◆ **ASSIGNMENT**
Check each line of the records below and collect those that include the word "format".

= = = = = = =

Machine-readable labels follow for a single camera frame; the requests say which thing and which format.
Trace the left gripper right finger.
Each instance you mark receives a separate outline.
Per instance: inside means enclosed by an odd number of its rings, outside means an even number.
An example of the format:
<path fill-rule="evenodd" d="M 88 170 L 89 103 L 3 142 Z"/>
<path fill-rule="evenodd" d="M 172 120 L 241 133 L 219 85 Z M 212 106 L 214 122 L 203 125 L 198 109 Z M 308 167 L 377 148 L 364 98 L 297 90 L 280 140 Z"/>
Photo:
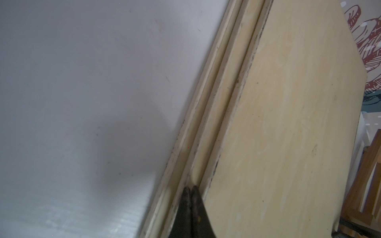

= = = = = = =

◆ **RESPONSE TO THE TASK**
Machine-readable labels follow for a single camera frame; the requests say which thing and which format.
An example of the format:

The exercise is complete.